### How to complete this task
Scan the data below and copy each line where "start" occurs.
── Raw data
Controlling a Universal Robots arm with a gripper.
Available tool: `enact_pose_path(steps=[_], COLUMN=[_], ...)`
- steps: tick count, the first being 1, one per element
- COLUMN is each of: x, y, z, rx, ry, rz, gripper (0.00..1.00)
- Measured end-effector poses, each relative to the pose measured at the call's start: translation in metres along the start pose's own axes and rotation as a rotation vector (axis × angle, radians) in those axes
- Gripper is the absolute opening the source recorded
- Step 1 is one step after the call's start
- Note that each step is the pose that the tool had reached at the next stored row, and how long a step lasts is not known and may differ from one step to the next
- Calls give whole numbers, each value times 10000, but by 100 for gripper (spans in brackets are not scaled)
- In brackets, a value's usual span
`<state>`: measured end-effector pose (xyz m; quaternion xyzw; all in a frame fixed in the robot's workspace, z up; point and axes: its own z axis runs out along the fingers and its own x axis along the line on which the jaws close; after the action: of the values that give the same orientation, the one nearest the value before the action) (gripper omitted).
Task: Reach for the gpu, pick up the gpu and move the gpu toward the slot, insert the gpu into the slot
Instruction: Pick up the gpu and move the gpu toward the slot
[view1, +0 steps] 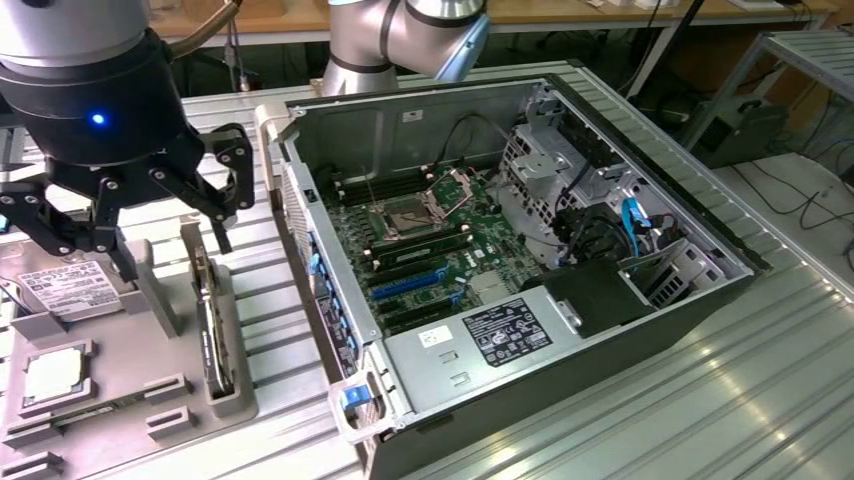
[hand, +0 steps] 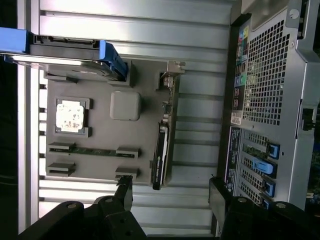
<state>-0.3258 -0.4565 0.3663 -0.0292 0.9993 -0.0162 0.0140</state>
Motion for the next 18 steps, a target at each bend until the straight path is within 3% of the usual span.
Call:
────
### Result
- Measured end-effector poses, each relative to the pose measured at the call's start: translation in metres along the start pose's own axes and rotation as a rotation vector (axis × angle, radians) in those axes
- Step 1 is one step after the call's start

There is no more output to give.